▶ _WHAT YOU WILL DO_
The reply must repeat each entry exactly and contain no pictures.

Recorded data
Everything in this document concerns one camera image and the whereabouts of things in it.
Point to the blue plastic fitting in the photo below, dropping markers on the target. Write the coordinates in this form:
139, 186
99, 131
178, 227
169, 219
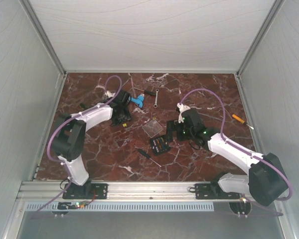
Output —
139, 101

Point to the black handled screwdriver top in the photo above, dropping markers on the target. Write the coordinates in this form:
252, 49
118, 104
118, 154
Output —
146, 92

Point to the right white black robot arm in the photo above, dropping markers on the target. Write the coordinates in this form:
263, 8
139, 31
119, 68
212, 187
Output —
264, 179

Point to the orange handled screwdriver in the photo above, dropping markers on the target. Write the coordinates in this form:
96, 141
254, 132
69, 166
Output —
242, 121

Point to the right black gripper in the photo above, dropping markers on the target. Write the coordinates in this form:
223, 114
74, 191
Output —
171, 126

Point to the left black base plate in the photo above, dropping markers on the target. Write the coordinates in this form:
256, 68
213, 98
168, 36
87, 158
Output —
87, 191

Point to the grey slotted cable duct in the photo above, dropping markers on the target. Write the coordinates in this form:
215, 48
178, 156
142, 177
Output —
132, 207

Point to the black fuse box base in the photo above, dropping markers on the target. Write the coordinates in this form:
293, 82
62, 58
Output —
159, 145

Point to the clear plastic fuse box cover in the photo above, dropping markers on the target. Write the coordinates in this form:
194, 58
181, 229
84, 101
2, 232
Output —
152, 128

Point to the silver combination wrench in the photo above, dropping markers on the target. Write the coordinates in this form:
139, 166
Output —
156, 98

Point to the small black screwdriver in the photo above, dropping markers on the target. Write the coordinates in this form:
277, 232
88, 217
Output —
143, 153

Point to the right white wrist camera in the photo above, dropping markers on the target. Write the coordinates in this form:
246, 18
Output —
182, 109

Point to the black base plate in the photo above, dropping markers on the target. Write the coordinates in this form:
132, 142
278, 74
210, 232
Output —
213, 191
87, 191

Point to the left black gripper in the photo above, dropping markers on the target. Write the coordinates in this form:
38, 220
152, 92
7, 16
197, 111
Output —
126, 118

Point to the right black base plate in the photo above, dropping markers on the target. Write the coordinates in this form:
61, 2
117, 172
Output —
213, 191

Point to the black yellow screwdriver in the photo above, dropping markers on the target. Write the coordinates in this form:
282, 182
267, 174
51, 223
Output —
82, 106

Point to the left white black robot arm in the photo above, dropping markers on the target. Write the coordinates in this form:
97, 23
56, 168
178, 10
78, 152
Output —
67, 142

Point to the aluminium mounting rail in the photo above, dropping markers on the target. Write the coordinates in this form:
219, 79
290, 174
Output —
117, 191

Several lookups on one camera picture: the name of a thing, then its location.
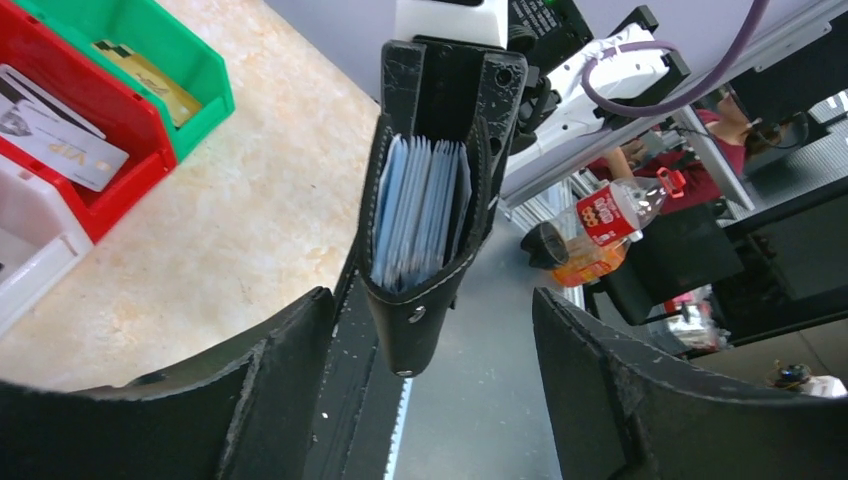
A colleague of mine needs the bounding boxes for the black leather card holder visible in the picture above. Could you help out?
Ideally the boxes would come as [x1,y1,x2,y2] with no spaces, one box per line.
[356,114,492,378]

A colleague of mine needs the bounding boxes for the green plastic bin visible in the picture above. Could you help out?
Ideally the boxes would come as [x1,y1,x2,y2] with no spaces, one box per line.
[17,0,236,161]

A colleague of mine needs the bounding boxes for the white cards in red bin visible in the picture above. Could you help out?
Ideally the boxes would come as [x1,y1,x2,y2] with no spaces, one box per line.
[1,64,129,192]

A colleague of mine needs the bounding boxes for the person in red shirt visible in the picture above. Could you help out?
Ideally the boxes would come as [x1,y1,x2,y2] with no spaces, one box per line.
[588,91,792,214]

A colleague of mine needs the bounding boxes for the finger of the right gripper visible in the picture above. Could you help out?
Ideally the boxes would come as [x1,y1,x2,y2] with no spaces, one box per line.
[381,40,424,120]
[480,51,528,199]

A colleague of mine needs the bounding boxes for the plastic soda bottle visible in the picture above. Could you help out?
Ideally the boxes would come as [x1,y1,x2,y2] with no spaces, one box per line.
[520,167,686,287]

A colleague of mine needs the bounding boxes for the white plastic bin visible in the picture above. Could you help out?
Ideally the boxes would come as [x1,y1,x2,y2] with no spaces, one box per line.
[1,156,93,332]

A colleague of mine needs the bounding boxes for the gold card in green bin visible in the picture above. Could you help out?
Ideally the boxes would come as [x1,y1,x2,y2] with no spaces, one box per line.
[92,40,202,128]

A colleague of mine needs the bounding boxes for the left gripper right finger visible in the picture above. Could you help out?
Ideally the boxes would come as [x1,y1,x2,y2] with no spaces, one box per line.
[532,288,847,479]

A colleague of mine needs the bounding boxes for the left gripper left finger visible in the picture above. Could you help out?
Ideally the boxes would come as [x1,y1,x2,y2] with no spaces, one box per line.
[1,287,335,479]

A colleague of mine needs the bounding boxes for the red plastic bin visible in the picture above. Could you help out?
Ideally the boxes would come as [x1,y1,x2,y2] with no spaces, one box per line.
[1,1,177,243]

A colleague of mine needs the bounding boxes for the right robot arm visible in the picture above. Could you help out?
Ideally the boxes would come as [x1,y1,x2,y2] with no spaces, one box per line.
[381,1,689,194]

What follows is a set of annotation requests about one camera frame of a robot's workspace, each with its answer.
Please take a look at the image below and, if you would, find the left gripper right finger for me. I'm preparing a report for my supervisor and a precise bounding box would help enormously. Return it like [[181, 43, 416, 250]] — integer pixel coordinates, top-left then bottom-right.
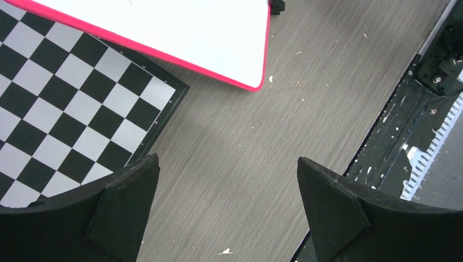
[[297, 157, 462, 261]]

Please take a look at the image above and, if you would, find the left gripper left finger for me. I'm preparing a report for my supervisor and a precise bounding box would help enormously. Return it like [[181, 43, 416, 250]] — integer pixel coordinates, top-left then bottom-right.
[[1, 154, 160, 261]]

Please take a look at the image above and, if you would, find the black white chessboard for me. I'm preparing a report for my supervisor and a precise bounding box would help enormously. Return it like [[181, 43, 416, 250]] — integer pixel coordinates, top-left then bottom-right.
[[1, 1, 188, 208]]

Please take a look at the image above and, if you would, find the pink framed whiteboard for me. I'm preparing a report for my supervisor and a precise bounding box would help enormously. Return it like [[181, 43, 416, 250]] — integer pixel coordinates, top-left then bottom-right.
[[11, 0, 270, 92]]

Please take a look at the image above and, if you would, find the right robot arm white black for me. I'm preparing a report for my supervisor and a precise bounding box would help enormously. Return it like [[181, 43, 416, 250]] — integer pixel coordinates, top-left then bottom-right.
[[416, 1, 462, 96]]

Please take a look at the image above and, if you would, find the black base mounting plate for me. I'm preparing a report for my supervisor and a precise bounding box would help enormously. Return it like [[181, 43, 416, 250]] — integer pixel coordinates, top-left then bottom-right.
[[292, 55, 452, 261]]

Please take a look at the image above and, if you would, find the white slotted cable duct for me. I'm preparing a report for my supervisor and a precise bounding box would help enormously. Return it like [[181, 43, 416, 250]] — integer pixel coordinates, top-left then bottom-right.
[[400, 92, 462, 201]]

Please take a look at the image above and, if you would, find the black wire whiteboard stand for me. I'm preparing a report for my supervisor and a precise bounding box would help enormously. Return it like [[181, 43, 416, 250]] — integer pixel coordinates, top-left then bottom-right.
[[270, 0, 286, 15]]

▶ _EXERCISE OUTPUT_
Everything in this document concerns one camera image and the whereabouts of things in it.
Point to the blue plastic fitting in the photo below, dropping markers on the target. Write the coordinates in this form:
139, 186
99, 131
178, 227
169, 219
Output —
139, 101

Point to the black handled screwdriver top in the photo above, dropping markers on the target. Write the coordinates in this form:
252, 49
118, 104
118, 154
Output —
146, 92

Point to the right white black robot arm in the photo above, dropping markers on the target. Write the coordinates in this form:
263, 8
139, 31
119, 68
212, 187
Output —
264, 179

Point to the orange handled screwdriver in the photo above, dropping markers on the target. Write the coordinates in this form:
96, 141
254, 132
69, 166
Output —
242, 121

Point to the right black gripper in the photo above, dropping markers on the target. Write the coordinates in this form:
223, 114
74, 191
Output —
171, 126

Point to the left black base plate in the photo above, dropping markers on the target. Write the coordinates in this form:
256, 68
213, 98
168, 36
87, 158
Output —
87, 191

Point to the grey slotted cable duct in the photo above, dropping markers on the target. Write the coordinates in this form:
215, 48
178, 156
142, 177
Output —
132, 207

Point to the black fuse box base in the photo above, dropping markers on the target. Write the coordinates in this form:
293, 82
62, 58
Output —
159, 145

Point to the clear plastic fuse box cover in the photo above, dropping markers on the target. Write the coordinates in this form:
194, 58
181, 229
84, 101
2, 232
Output —
152, 128

Point to the silver combination wrench in the photo above, dropping markers on the target. Write the coordinates in this form:
139, 166
Output —
156, 98

Point to the small black screwdriver in the photo above, dropping markers on the target. Write the coordinates in this form:
277, 232
88, 217
Output —
143, 153

Point to the right white wrist camera in the photo above, dropping markers on the target. Write the coordinates in this form:
246, 18
Output —
182, 109

Point to the black base plate in the photo above, dropping markers on the target. Write the coordinates in this form:
132, 142
278, 74
210, 232
Output —
213, 191
87, 191

Point to the left black gripper in the photo above, dropping markers on the target. Write the coordinates in this form:
38, 220
152, 92
7, 16
197, 111
Output —
126, 118

Point to the right black base plate in the photo above, dropping markers on the target. Write the coordinates in this form:
61, 2
117, 172
Output —
213, 191

Point to the black yellow screwdriver in the photo above, dropping markers on the target. Write the coordinates in this form:
282, 182
267, 174
51, 223
Output —
82, 106

Point to the left white black robot arm in the photo above, dropping markers on the target. Write the coordinates in this form:
97, 23
56, 168
178, 10
78, 152
Output —
67, 142

Point to the aluminium mounting rail in the photo above, dropping markers on the target. Write the coordinates in this form:
219, 79
290, 174
Output —
117, 191

Several lookups on one camera picture: the name of a thing, then its location.
A colleague of mine needs the bounding boxes for the black leather card holder visible in the picture above. Could you help out?
Ideally the boxes would come as [x1,y1,x2,y2] with no spaces, one box per line.
[356,114,492,378]

A colleague of mine needs the bounding boxes for the green plastic bin visible in the picture above. Could you help out?
Ideally the boxes would come as [x1,y1,x2,y2] with no spaces, one box per line.
[17,0,236,161]

A colleague of mine needs the bounding boxes for the white cards in red bin visible in the picture above. Could you help out?
Ideally the boxes would come as [x1,y1,x2,y2] with no spaces, one box per line.
[1,64,129,192]

A colleague of mine needs the bounding boxes for the person in red shirt visible in the picture above. Could you help out?
Ideally the boxes would come as [x1,y1,x2,y2] with no spaces, one box per line.
[588,91,792,214]

A colleague of mine needs the bounding boxes for the finger of the right gripper visible in the picture above. Could you help out?
Ideally the boxes would come as [x1,y1,x2,y2] with no spaces, one box per line.
[381,40,424,120]
[480,51,528,199]

A colleague of mine needs the bounding boxes for the plastic soda bottle visible in the picture above. Could you help out?
Ideally the boxes would come as [x1,y1,x2,y2] with no spaces, one box per line.
[520,167,686,287]

A colleague of mine needs the bounding boxes for the white plastic bin visible in the picture above. Could you help out?
Ideally the boxes would come as [x1,y1,x2,y2] with no spaces, one box per line.
[1,156,93,332]

A colleague of mine needs the bounding boxes for the gold card in green bin visible in the picture above. Could you help out?
Ideally the boxes would come as [x1,y1,x2,y2] with no spaces, one box per line.
[92,40,202,128]

A colleague of mine needs the bounding boxes for the left gripper right finger visible in the picture above. Could you help out?
Ideally the boxes would come as [x1,y1,x2,y2] with no spaces, one box per line.
[532,288,847,479]

A colleague of mine needs the bounding boxes for the left gripper left finger visible in the picture above. Could you help out?
Ideally the boxes would come as [x1,y1,x2,y2] with no spaces, one box per line.
[1,287,335,479]

A colleague of mine needs the bounding boxes for the red plastic bin visible in the picture above. Could you help out?
Ideally the boxes would come as [x1,y1,x2,y2] with no spaces, one box per line.
[1,1,177,243]

A colleague of mine needs the bounding boxes for the right robot arm visible in the picture above. Could you help out?
Ideally the boxes would come as [x1,y1,x2,y2] with no spaces, one box per line.
[381,1,689,194]

What follows is a set of annotation requests about one camera frame of a robot's workspace, each with its answer.
Please take a look at the image below and, if you would, find the left gripper right finger for me. I'm preparing a report for my supervisor and a precise bounding box would help enormously. Return it like [[181, 43, 416, 250]] — integer pixel coordinates, top-left then bottom-right.
[[297, 157, 462, 261]]

Please take a look at the image above and, if you would, find the left gripper left finger for me. I'm preparing a report for my supervisor and a precise bounding box would help enormously. Return it like [[181, 43, 416, 250]] — integer pixel coordinates, top-left then bottom-right.
[[1, 154, 160, 261]]

Please take a look at the image above and, if you would, find the black white chessboard for me. I'm preparing a report for my supervisor and a precise bounding box would help enormously. Return it like [[181, 43, 416, 250]] — integer pixel coordinates, top-left then bottom-right.
[[1, 1, 188, 208]]

Please take a look at the image above and, if you would, find the pink framed whiteboard for me. I'm preparing a report for my supervisor and a precise bounding box would help enormously. Return it like [[181, 43, 416, 250]] — integer pixel coordinates, top-left then bottom-right.
[[11, 0, 270, 92]]

Please take a look at the image above and, if you would, find the right robot arm white black for me. I'm preparing a report for my supervisor and a precise bounding box would help enormously. Return it like [[181, 43, 416, 250]] — integer pixel coordinates, top-left then bottom-right.
[[416, 1, 462, 96]]

Please take a look at the image above and, if you would, find the black base mounting plate for me. I'm preparing a report for my supervisor and a precise bounding box would help enormously. Return it like [[181, 43, 416, 250]] — integer pixel coordinates, top-left then bottom-right.
[[292, 55, 452, 261]]

Please take a look at the image above and, if you would, find the white slotted cable duct for me. I'm preparing a report for my supervisor and a precise bounding box would help enormously. Return it like [[181, 43, 416, 250]] — integer pixel coordinates, top-left then bottom-right.
[[400, 92, 462, 201]]

Please take a look at the image above and, if you would, find the black wire whiteboard stand for me. I'm preparing a report for my supervisor and a precise bounding box would help enormously. Return it like [[181, 43, 416, 250]] — integer pixel coordinates, top-left then bottom-right.
[[270, 0, 286, 15]]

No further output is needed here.